Otto aziende fuori dal Consorzio Vini Colli Euganei. L’ente padovano presieduto da Marco Calaon, il cui secondo mandato è stato rinnovato a dicembre 2020, è una polveriera. Tra l’inizio di luglio 2022 e la scorsa settimana hanno fatto le valige da Vo le cantine Ca’ Lustra, Quota 101, Vignale di Cecilia, Vini San Nazario, Vigna Roda, Alla Costiera di Gamba Filippo, Reassi e Vignalta. Sbattendo la porta.
L’erga omnes non è a rischio. Il gruppo di dissidenti strappa appena un centinaio di ettari al Consorzio.

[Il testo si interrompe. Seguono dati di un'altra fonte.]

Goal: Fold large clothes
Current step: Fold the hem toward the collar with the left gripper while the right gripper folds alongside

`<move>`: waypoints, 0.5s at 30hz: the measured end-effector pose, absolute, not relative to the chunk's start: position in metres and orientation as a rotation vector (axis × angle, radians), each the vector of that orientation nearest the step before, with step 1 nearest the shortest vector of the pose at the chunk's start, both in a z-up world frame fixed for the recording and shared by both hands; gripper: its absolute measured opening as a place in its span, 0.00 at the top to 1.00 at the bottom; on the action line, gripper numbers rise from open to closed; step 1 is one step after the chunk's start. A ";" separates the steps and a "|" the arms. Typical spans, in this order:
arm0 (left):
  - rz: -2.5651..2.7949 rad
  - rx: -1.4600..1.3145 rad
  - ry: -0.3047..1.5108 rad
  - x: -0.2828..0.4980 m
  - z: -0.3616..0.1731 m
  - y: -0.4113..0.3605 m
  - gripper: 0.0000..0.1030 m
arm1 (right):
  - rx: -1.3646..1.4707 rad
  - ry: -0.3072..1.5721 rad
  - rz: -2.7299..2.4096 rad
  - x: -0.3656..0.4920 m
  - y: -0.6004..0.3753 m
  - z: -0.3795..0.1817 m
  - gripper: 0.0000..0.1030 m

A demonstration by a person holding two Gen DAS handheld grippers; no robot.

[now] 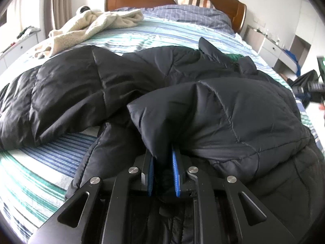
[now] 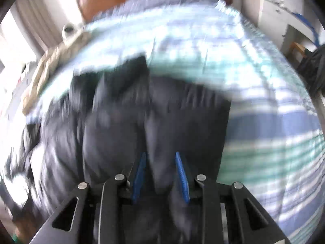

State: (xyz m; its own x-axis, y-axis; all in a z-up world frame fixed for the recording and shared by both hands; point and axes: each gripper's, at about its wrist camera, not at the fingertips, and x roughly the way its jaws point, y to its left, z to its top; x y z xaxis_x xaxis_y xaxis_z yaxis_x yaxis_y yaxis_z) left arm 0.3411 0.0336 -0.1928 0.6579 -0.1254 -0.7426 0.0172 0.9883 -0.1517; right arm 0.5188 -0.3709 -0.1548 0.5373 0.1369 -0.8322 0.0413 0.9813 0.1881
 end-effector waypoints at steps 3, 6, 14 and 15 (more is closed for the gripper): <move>-0.072 -0.113 0.847 0.342 -0.194 0.029 0.85 | 0.258 1.039 -0.004 0.533 -0.380 -0.188 0.71; -0.074 -0.090 0.842 0.342 -0.196 0.024 0.85 | 0.297 1.102 -0.031 0.529 -0.381 -0.233 0.72; -0.073 -0.081 0.841 0.344 -0.199 0.022 0.84 | 0.258 0.992 0.031 0.476 -0.361 -0.181 0.68; -0.074 -0.082 0.841 0.344 -0.199 0.022 0.84 | 0.257 0.971 0.055 0.455 -0.355 -0.172 0.68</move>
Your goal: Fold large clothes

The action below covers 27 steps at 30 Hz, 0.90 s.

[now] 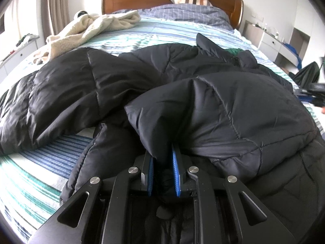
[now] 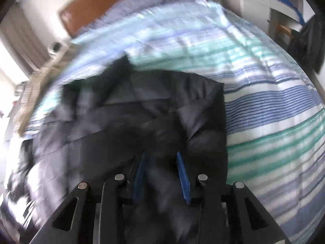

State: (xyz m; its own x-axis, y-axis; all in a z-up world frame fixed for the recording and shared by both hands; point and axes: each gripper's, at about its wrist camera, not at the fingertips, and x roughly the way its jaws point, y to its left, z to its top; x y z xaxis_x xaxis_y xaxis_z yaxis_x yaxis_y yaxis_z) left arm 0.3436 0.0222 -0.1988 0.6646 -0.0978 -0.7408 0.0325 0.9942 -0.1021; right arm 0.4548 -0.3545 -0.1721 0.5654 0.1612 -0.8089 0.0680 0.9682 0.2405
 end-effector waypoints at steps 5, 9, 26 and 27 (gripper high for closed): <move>-0.071 -0.069 0.845 0.344 -0.199 0.021 0.84 | 0.290 1.096 0.093 0.415 -0.335 -0.208 0.69; -0.059 -0.037 0.851 0.345 -0.198 0.016 0.84 | 0.320 1.080 0.085 0.418 -0.336 -0.238 0.72; 0.099 0.002 0.879 0.275 -0.132 0.120 0.00 | 0.310 0.890 0.107 0.251 -0.325 -0.159 0.23; 0.144 -0.068 0.893 0.276 -0.134 0.148 0.01 | 0.302 0.882 0.106 0.243 -0.320 -0.156 0.23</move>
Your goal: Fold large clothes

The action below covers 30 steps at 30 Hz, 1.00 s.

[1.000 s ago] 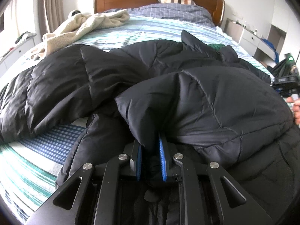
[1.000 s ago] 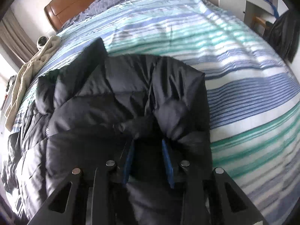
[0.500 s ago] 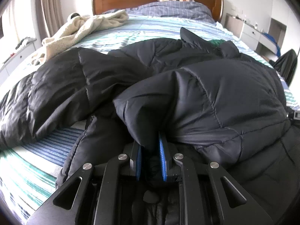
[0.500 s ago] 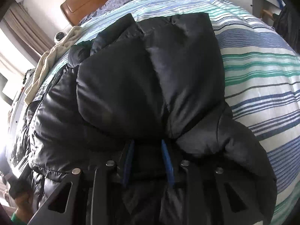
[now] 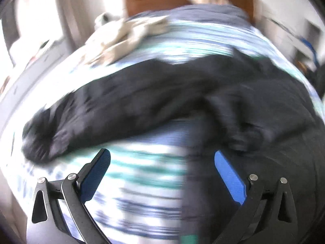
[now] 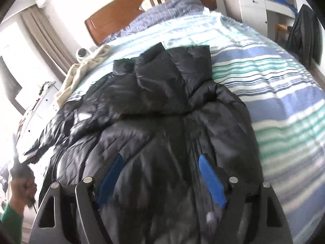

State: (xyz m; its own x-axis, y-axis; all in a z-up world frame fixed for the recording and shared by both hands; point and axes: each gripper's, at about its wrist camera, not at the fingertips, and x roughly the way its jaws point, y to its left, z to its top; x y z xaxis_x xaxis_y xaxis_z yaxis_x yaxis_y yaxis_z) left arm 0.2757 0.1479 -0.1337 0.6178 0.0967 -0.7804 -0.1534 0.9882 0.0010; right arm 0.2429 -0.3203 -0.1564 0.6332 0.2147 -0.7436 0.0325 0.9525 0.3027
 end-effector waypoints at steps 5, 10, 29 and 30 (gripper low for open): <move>0.297 -0.559 0.919 0.274 -0.162 0.272 0.02 | 0.246 0.888 0.106 0.211 -0.306 -0.153 0.23; 0.429 -0.845 0.838 0.283 -0.191 0.336 0.10 | 0.249 0.890 0.162 0.195 -0.283 -0.152 0.23; -0.086 0.455 0.287 0.313 0.010 -0.040 0.97 | 0.339 0.837 0.132 0.155 -0.293 -0.151 0.23; -0.134 0.514 0.290 0.310 -0.001 -0.064 0.96 | 0.345 0.829 0.124 0.153 -0.296 -0.150 0.23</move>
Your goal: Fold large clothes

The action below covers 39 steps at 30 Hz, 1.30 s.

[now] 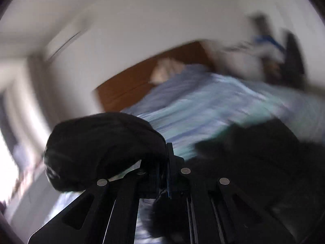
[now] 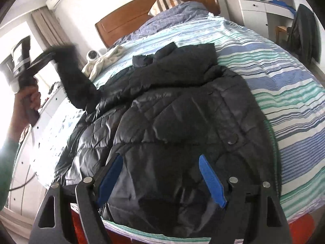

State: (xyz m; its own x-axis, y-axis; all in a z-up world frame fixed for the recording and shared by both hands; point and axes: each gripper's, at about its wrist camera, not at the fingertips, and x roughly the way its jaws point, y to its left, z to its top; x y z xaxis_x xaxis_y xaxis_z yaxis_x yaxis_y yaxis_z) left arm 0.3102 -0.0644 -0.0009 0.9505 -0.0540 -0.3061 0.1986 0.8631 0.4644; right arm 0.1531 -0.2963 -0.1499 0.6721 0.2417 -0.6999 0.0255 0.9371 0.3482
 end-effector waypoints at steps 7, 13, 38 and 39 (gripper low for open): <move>-0.409 0.833 0.546 0.289 -0.134 -0.189 0.61 | 0.370 0.816 0.033 0.136 -0.333 -0.149 0.23; -0.420 0.794 0.501 0.236 -0.134 -0.166 0.19 | 0.332 0.790 0.001 0.157 -0.359 -0.142 0.23; -0.101 0.172 0.795 0.227 -0.113 0.040 0.12 | 0.267 0.998 -0.106 0.407 -0.367 -0.182 0.51; -0.105 0.141 0.796 0.239 -0.107 0.044 0.12 | 0.247 0.955 -0.109 0.398 -0.366 -0.174 0.50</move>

Secondo fonti di winemag.it, le cantine dimissionarie chiederebbero tuttavia proprio la testa del presidente Calaon e dell’intero Cda.

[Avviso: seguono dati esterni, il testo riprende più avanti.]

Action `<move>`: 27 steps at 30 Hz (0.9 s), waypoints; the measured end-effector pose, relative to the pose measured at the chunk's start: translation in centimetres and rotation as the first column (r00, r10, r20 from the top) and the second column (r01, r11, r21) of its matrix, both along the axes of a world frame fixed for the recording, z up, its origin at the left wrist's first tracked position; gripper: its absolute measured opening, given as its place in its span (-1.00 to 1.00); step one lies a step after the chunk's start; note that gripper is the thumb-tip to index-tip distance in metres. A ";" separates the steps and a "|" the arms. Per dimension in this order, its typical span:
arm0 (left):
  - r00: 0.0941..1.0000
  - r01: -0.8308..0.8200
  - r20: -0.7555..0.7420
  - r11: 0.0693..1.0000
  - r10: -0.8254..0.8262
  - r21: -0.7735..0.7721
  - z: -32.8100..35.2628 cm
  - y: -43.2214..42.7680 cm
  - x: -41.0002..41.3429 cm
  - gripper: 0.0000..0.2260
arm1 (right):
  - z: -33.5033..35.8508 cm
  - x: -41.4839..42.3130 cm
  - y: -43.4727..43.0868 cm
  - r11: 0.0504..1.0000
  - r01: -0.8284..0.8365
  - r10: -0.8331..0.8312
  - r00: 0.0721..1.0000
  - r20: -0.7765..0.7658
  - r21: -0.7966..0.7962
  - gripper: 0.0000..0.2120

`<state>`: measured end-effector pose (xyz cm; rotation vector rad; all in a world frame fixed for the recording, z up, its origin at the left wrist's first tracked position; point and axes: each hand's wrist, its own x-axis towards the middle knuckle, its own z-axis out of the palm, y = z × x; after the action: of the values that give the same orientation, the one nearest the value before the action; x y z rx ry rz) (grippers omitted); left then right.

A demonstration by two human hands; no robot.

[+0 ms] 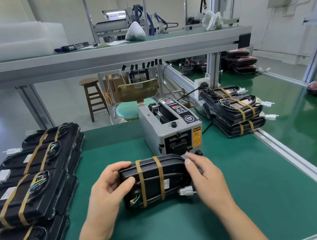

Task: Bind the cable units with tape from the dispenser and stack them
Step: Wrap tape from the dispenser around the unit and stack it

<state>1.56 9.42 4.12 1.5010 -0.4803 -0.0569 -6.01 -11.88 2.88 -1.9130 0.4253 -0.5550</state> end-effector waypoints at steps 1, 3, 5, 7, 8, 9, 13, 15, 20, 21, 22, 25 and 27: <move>1.000 -0.018 0.020 0.999 0.018 0.032 0.1 0.0 0.2 -0.68 | -0.1 0.2 0.2 0.997 -0.022 0.024 0.999 -0.022 0.071 -0.72; 0.982 -0.126 0.165 0.975 0.096 0.182 0.5 -0.3 0.4 -0.75 | -0.4 0.6 0.8 0.996 -0.030 0.032 0.999 -0.023 0.086 -0.70; 0.943 -0.221 0.318 0.901 0.099 0.373 0.9 -0.9 0.7 -0.69 | -0.6 1.1 1.1 0.999 -0.008 0.008 1.000 -0.008 0.049 -0.68; 0.933 -0.257 0.352 0.810 0.068 0.526 1.3 -1.5 0.9 -0.56 | -0.6 1.5 1.1 0.994 0.007 -0.006 1.000 -0.003 0.107 -0.73; 0.918 -0.306 0.391 0.742 0.065 0.596 1.5 -1.8 1.0 -0.53 | -0.5 1.7 0.9 0.978 0.002 -0.005 1.000 0.010 0.208 -0.80; 0.890 -0.373 0.453 0.656 0.052 0.656 1.6 -2.0 1.0 -0.51 | -0.2 1.9 0.6 0.939 -0.015 0.005 0.999 0.031 0.343 -0.87; 0.809 -0.534 0.585 0.344 -0.060 0.773 2.9 -3.2 0.7 -0.42 | 0.7 3.6 -1.5 0.787 0.092 -0.143 0.989 0.036 0.610 -0.88; 0.823 -0.530 0.561 0.234 -0.090 0.815 3.5 -3.9 0.5 -0.46 | 1.3 4.7 -2.2 0.781 0.166 -0.218 0.976 0.014 0.602 -0.87; 0.853 -0.483 0.500 0.134 -0.151 0.865 4.0 -5.4 -0.4 -0.46 | 2.2 6.6 -2.0 0.761 0.205 -0.224 0.973 -0.048 0.615 -0.85; 0.854 -0.477 0.491 0.118 -0.174 0.871 4.0 -5.5 -0.5 -0.44 | 2.4 6.8 -1.9 0.755 0.221 -0.233 0.971 -0.064 0.617 -0.83; 0.853 -0.473 0.486 0.113 -0.191 0.874 4.0 -5.6 -0.6 -0.44 | 2.5 7.0 -1.9 0.748 0.236 -0.241 0.967 -0.077 0.621 -0.83; 0.848 -0.472 0.494 0.151 -0.194 0.869 4.1 -5.6 -0.7 -0.47 | 3.0 7.2 -1.9 0.724 0.267 -0.255 0.960 -0.113 0.635 -0.84; 0.842 -0.477 0.505 0.176 -0.191 0.861 4.1 -5.5 -0.7 -0.49 | 3.2 7.3 -1.9 0.701 0.280 -0.255 0.957 -0.136 0.656 -0.85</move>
<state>0.82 3.87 8.25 2.9729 -0.7970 0.2855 1.30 -13.76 6.04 -1.1600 0.8183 -0.4668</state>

La goccia che ha fatto traboccare il vaso, in via ufficiosa, sarebbe il blocco degli impianti del Serprino (biotipo dell’uva Glera) votato lo scorso giugno dalla maggioranza dei soci del Consorzio Vini Colli Euganei. Tre anni “Serprino free” (2022-2024) motivati dalla volontà di bloccare quella che localmente viene definita «Glerizzazione dei Colli Euganei».
PROSECCO DOC VERSO LA SOTTOZONA DEL SERPRINO?
In zona sono pochi i produttori che imbottigliano spumanti o frizzanti Serprino Doc Colli Euganei, preferendo piuttosto vendere le uve o il vino sfuso. Un fenomeno reso ancora più evidente dalla decisione della Doc Prosecco di attivare la misura dell’attingimento temporaneo per la campagna vendemmiale 2022, votata dal Cda trevigiano il 24 giugno e avallata da Regione Veneto il 26 luglio.
I conti, tuttavia, non tornano. Tra le aziende uscite dal Consorzio Vini Colli Euganei, più d’una non produce Serprino. Ecco perché le cause dei dissidi andrebbero ricercate altrove. Ma pur sempre nell’ambito della gestione dell’ente da parte del presidente Marco Calaon, figura considerata da molti vicina alla cooperativa locale.
Sul tavolo resta comunque aperta un’opzione intrigante per il futuro dei produttori dei Colli Euganei. Il Consorzio Doc Prosecco avrebbe già dato il via libera all’istituzione della sottozona del Serprino. Per l’intero sistema Prosecco si tratterebbe di una vera e propria rivoluzione. Il carattere “vulcanico” del biotipo di Glera allevato sugli Euganei offrirebbe un’opportunità di diversificazione dell’offerta a una Denominazione che ha messo nel mirino il miliardo di bottiglie, da raggiungere nei prossimi 5, 8 anni.
Cronista di nera convertito al nettare di Bacco, nel mondo dell’informazione da oltre 15 anni, tra carta stampata e online, dirigo winemag.it. Collaboro inoltre come corrispondente per una delle testate internazionali più autorevoli del settore, in lingua inglese. Edito con cadenza annuale la “Guida Top 100 Migliori vini italiani” e partecipo come giurato ai più importanti concorsi enologici internazionali. Oltre alle piazze tradizionali, studio con grande curiosità i mercati emergenti, seguendone dinamiche, trend ed evoluzioni. Negli anni ho maturato una particolare esperienza nei vini dei Balcani e dei Paesi dell’Est Europa, tanto da aver curato la selezione vini per un importatore leader in Italia. Nel 2024 mi è stato assegnato un premio nazionale di giornalismo enogastronomico.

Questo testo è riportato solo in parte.